Indeed this episode showed both of those things; first his reaction when Ellie took second watch and let him sleep, and then in his confession to Tommy.
He only taught her to shoot after leaving Jackson because he finally accepted and embraced that he sees her as his daughter. He’s back in Dad Mode and loving it. Before he was afraid because of losing Sarah, but he has hope now. He’s convinced that he’s going to take Ellie to the Fireflies, they’re going to find a cure, and then he and Ellie are going back to Jackson and live out the rest of their lives.
 
BTW, Graham Greene & Elaine Miles showing up in the last episode, just to exist out there, is an absolute gem & I'm here for it... like I want them back for more.
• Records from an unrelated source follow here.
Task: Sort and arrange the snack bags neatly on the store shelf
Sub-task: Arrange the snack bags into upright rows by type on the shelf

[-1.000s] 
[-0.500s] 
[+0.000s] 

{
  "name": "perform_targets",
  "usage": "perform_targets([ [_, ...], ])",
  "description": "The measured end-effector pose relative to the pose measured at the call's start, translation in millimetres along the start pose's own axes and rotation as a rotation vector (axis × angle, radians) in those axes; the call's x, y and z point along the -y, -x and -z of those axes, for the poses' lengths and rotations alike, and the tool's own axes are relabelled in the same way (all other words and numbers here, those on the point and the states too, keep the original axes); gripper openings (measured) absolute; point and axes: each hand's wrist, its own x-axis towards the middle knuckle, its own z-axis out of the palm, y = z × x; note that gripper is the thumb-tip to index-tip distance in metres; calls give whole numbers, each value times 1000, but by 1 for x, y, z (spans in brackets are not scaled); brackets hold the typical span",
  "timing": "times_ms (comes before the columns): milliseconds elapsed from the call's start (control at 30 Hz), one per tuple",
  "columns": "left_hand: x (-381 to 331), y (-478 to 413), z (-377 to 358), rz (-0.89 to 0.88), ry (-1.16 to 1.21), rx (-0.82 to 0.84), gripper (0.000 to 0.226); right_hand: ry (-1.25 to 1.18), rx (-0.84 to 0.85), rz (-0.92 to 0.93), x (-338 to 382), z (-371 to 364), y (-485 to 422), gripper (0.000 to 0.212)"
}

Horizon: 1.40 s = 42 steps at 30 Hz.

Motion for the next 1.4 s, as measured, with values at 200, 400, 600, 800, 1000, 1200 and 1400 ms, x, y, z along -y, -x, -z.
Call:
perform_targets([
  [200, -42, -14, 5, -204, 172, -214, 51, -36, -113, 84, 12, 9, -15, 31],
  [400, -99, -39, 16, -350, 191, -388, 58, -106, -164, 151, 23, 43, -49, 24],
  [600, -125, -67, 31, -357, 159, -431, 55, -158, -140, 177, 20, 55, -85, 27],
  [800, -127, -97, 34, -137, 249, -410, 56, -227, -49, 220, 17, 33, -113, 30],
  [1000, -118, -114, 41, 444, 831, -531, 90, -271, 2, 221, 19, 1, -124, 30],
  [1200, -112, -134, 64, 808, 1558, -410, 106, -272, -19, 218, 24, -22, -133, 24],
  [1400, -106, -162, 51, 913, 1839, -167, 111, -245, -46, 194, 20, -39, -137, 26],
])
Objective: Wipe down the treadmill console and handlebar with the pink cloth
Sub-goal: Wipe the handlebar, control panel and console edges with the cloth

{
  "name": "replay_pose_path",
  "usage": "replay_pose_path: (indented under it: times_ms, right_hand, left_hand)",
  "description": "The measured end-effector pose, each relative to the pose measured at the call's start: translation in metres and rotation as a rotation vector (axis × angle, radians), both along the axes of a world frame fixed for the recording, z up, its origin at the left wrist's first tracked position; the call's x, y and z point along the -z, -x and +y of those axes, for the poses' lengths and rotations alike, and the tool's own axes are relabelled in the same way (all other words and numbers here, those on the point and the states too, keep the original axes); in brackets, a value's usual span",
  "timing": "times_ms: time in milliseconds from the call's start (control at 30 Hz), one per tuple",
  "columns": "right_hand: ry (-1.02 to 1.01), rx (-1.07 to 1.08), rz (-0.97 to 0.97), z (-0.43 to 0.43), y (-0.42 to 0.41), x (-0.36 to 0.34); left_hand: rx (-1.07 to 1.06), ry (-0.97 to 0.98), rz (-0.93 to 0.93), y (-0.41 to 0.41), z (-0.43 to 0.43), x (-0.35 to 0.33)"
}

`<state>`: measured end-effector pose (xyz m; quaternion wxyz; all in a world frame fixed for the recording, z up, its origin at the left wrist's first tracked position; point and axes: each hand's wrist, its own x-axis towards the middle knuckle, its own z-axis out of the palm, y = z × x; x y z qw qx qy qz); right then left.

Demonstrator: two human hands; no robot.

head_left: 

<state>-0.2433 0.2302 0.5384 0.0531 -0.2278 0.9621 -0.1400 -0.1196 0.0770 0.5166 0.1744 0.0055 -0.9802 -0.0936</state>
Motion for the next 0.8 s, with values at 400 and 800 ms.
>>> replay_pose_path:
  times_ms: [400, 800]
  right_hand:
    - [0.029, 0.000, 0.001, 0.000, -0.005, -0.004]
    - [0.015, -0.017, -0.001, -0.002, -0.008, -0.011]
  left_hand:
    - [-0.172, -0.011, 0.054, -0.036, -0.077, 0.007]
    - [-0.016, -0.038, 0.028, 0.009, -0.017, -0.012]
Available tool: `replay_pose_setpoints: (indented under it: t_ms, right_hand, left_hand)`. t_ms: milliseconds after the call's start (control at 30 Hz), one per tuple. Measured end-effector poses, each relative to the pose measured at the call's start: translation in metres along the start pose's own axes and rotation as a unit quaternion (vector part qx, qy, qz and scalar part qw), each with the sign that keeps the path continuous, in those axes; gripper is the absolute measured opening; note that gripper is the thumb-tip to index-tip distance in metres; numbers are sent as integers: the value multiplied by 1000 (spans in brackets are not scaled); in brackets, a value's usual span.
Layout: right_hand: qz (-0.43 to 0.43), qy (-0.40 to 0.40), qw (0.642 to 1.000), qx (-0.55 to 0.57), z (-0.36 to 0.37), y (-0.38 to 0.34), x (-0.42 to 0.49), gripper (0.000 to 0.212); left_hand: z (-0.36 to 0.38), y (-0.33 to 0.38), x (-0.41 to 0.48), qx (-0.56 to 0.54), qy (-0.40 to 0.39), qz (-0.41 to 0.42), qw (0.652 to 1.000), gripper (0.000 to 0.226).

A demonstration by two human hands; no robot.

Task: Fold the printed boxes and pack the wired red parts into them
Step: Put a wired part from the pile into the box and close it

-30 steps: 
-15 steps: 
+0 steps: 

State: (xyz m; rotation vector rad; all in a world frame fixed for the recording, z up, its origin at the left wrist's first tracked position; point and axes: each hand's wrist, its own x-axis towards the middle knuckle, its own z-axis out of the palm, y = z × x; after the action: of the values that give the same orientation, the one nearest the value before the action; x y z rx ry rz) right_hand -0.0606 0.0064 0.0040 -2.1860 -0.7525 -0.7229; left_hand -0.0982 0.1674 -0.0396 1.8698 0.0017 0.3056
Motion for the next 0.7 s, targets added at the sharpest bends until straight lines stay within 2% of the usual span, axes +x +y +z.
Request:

I think like a lot of people they remember Elaine Miles as a regular on Northern Exposure, but Graham Greene actually was on it a few times playing her cousin on the show as well.

I think they've been in some other projects together as well.
 
This is like the second apocalypse for Graham Greene. He was also in "Defiance" which also I think was a video game before it was a show or during the time it was a show if I recall.
 
Is it weird that despite having seen Graham Greene in a bunch of stuff, and knowing 'Dances with Wolves' is probably his most recognisable role, my brain always gravitates to "oh yeah, that cop in 'Die Hard With A Vengeance'!" before anything else?
 
For me it is still "Dances with the Wolves" or has been. I think that has changed though because of "Yellowstone."
 
Yeah, if you watch the Inside the Episode, they specifically talk about how they wanted to turn this group into something deeper than the generic bad guys they were in the game.
One thing that stood out to me in it was also Neil Druckman saying he loves to flesh out the villains, and my first thought was that he really took that to an extreme with The Last of Us Part II.

It's FEDRA, and it's pretty likely FED is short federal, so that would seem to indicate it's country wide, not just one city.
I really liked how this one started the build the Ellie/Joel relationship, Bella Ramsay and Pedro Pescale really did a great job here.
I've only seen Melanie Lynsky in Two and a Half Men before this, so this kind of role for me to see her in.
It's Federal Disaster Response Agency.